◆ Directions for this task ◆
Look for the string "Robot" in the listing below and copy every line in which it appears.

◆ Given data ◆
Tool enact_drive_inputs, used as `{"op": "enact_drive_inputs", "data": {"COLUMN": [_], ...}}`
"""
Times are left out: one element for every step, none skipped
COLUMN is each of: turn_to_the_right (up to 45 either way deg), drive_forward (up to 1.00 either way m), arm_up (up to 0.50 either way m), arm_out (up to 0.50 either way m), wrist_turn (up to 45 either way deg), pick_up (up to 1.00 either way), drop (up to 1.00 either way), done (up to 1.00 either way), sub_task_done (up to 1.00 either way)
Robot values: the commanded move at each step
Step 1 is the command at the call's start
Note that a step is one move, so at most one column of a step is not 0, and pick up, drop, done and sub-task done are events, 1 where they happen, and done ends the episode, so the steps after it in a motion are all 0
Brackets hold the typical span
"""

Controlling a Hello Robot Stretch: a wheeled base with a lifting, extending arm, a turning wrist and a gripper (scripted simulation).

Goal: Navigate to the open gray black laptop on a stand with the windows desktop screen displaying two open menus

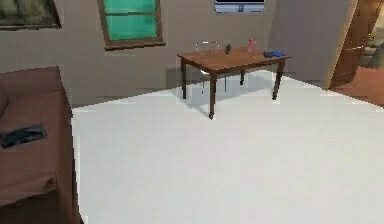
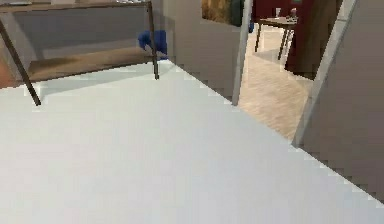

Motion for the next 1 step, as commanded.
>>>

◆ Written solution ◆
Robot values: the commanded move at each step
Controlling a Hello Robot Stretch: a wheeled base with a lifting, extending arm, a turning wrist and a gripper (scripted simulation).

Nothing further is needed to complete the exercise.